WORK TASK:
Transcribe exactly the line containing "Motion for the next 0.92" plus every later line in the data.

Records from a collection:
● ● ● ● ●
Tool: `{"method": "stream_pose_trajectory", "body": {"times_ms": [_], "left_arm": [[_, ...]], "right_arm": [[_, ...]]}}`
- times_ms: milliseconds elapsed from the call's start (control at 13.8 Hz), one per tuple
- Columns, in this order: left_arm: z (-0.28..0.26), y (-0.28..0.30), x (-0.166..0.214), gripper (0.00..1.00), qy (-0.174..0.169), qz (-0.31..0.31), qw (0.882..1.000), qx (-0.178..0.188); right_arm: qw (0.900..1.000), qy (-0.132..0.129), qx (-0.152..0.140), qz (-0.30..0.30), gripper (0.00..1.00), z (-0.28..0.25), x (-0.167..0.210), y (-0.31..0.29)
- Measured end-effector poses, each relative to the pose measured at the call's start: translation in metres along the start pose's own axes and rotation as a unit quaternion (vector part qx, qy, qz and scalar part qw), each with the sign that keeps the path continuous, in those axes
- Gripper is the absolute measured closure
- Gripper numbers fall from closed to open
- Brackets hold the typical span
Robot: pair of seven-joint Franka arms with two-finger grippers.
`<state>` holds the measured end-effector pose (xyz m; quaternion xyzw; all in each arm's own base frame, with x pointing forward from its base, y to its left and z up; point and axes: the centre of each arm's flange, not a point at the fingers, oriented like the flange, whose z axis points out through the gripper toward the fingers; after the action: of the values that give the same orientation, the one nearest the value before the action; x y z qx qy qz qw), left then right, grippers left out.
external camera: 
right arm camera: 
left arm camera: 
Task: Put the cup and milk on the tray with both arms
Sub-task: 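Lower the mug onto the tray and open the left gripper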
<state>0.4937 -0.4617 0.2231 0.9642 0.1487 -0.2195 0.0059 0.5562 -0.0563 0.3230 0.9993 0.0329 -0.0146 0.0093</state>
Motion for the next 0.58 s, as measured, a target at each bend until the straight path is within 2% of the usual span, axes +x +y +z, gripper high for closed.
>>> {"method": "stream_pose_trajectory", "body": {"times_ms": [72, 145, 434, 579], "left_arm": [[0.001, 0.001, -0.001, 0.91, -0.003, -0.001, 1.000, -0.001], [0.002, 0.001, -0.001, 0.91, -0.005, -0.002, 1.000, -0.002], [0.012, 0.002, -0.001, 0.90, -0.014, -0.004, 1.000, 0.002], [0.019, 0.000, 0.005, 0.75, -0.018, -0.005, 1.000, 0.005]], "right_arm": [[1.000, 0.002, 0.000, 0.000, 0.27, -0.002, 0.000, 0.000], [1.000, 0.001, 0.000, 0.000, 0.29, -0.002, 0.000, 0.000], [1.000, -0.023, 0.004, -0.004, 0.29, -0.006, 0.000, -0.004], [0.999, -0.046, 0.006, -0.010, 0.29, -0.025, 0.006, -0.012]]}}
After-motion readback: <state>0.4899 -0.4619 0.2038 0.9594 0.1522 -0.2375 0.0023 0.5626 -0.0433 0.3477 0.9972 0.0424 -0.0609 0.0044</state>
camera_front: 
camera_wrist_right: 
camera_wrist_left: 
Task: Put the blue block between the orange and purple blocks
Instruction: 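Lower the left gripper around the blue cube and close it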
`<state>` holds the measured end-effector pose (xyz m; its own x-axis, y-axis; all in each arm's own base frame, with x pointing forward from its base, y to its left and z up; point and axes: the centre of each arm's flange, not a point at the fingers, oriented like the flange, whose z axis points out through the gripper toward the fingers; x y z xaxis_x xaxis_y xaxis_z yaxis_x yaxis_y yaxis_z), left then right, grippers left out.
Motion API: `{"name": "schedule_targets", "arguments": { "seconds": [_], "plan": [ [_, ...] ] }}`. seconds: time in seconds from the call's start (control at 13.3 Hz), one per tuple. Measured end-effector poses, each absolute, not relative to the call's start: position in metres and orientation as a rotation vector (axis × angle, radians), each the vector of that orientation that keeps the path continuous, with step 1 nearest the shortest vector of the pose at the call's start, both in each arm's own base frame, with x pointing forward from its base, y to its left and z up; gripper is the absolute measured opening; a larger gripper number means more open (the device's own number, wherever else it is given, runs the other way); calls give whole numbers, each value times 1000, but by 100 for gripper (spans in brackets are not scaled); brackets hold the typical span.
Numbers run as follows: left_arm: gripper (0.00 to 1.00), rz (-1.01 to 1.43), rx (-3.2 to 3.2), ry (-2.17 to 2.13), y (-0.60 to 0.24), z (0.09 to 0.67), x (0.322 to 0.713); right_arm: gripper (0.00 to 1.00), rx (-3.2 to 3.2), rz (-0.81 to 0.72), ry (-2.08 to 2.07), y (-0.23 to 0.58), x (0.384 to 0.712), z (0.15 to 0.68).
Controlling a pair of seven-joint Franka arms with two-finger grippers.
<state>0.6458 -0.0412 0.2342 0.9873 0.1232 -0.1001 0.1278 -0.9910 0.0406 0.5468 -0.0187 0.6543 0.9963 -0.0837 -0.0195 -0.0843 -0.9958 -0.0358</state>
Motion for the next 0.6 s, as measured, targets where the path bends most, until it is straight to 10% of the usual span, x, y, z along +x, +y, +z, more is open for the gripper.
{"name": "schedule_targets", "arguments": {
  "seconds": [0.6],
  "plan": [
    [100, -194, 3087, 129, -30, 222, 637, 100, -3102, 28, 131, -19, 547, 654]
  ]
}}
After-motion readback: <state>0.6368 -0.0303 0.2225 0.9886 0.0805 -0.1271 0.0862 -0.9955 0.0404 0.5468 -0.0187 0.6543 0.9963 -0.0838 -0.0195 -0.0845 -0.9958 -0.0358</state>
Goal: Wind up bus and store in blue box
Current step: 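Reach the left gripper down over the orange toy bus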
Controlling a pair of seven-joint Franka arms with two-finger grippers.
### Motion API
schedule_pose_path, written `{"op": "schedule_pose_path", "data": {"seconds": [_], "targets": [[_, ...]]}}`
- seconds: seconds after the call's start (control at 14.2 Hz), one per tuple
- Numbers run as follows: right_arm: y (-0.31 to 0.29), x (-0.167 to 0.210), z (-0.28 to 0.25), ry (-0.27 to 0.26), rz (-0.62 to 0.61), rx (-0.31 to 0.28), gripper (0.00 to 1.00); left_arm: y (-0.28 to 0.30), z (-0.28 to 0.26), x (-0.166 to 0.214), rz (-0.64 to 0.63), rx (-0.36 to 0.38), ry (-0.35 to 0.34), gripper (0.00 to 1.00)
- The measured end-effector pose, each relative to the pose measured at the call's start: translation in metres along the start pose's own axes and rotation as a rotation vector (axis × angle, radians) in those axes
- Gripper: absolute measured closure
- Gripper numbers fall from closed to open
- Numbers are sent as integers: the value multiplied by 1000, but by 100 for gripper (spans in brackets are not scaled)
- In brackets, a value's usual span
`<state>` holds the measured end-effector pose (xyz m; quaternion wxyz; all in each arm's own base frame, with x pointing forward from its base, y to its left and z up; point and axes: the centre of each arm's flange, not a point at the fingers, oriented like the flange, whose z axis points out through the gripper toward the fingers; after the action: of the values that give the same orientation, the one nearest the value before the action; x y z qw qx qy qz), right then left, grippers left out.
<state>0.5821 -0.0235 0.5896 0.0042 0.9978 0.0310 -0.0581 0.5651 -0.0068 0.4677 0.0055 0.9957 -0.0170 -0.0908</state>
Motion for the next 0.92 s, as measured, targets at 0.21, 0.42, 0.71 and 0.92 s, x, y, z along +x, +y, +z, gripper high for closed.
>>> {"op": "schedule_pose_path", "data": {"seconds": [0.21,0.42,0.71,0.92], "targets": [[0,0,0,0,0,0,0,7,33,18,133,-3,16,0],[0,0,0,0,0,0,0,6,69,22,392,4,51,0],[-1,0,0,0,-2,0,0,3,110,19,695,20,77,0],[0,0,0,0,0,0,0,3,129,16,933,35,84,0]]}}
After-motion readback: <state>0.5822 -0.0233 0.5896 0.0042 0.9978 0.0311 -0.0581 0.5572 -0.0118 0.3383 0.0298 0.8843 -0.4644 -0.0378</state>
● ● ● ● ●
SOLUTION:
Motion for the next 0.92 s, as measured, targets at 0.21, 0.42, 0.71 and 0.92 s, x, y, z along +x, +y, +z, gripper high for closed.
>>> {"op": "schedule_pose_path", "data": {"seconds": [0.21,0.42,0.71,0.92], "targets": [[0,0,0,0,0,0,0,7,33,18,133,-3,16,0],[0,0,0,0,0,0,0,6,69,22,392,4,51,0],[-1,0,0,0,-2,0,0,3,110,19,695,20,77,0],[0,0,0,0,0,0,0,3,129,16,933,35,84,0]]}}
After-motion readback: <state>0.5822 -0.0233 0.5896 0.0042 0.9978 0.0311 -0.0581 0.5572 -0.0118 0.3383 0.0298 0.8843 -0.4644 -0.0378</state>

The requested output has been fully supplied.